Prompt: Print the listing that follows, character for character.

The data:
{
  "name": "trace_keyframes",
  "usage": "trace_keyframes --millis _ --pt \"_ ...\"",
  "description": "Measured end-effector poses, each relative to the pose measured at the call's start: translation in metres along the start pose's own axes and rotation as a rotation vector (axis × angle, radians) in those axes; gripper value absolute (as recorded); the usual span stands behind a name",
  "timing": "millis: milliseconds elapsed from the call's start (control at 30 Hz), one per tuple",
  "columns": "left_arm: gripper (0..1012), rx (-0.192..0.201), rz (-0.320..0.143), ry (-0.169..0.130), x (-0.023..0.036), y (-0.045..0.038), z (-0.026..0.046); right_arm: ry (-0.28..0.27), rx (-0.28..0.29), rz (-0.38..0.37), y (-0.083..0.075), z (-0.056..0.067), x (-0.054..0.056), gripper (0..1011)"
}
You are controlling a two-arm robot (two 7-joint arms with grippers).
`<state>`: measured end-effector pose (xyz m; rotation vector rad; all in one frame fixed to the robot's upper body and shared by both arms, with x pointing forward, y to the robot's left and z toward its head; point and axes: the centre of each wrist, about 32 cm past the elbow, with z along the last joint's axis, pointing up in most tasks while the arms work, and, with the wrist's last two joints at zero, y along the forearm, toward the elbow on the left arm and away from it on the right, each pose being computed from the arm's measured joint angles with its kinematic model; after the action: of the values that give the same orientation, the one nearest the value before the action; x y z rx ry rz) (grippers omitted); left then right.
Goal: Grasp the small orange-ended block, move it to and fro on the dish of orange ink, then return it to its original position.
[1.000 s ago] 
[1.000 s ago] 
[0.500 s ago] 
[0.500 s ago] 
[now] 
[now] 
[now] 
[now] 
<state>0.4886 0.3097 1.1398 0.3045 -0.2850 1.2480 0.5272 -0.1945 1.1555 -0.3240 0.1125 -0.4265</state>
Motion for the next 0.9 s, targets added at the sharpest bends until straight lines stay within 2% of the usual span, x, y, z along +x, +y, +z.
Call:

Response to the exercise:
{
  "name": "trace_keyframes",
  "usage": "trace_keyframes --millis _ --pt \"_ ...\"",
  "description": "Measured end-effector poses, each relative to the pose measured at the call's start: translation in metres along the start pose's own axes and rotation as a rotation vector (axis × angle, radians) in those axes; gripper value absolute (as recorded); the usual span stands behind a name",
  "timing": "millis: milliseconds elapsed from the call's start (control at 30 Hz), one per tuple",
  "columns": "left_arm: gripper (0..1012), rx (-0.192..0.201), rz (-0.320..0.143), ry (-0.169..0.130), x (-0.023..0.036), y (-0.045..0.038), z (-0.026..0.046); right_arm: ry (-0.28..0.27), rx (-0.28..0.29), rz (-0.38..0.37), y (-0.083..0.075), z (-0.056..0.067), x (-0.054..0.056), gripper (0..1011)"
}
You are controlling a two-arm robot (two 7-joint arms with grippers).
`<state>`: measured end-effector pose (xyz m; rotation vector rad; all in one frame fixed to the robot's upper body and shared by both arms, with x pointing forward, y to the robot's left and z toward its head; point and axes: the centre of each wrist, about 32 cm past the elbow, with z along the last joint's axis, pointing up in most tasks while the arms work, and, with the wrist's last two joints at zero, y along the forearm, toward the elbow on the left arm and away from it on the right, each pose being computed from the arm's measured joint angles with its kinematic model; after the action: of the values that give the same orientation, the one nearest the value before the action; x y z rx ry rz) (grippers omitted); left then right.
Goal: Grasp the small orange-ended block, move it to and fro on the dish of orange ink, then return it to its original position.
[1.000 s ago] 
[1.000 s ago] 
[0.500 s ago] 
[0.500 s ago] 
[now] 
[now] 
[now] 
[now] 
<state>0.4886 0.3097 1.1398 0.3045 -0.2850 1.2480 0.5272 -0.1945 1.1555 -0.3240 0.1125 -0.4265</state>
Motion for the next 0.9 s, targets added at the sharpest bends until straight lines stay within 2% of the usual span, x, y, z along +x, +y, +z.
Call:

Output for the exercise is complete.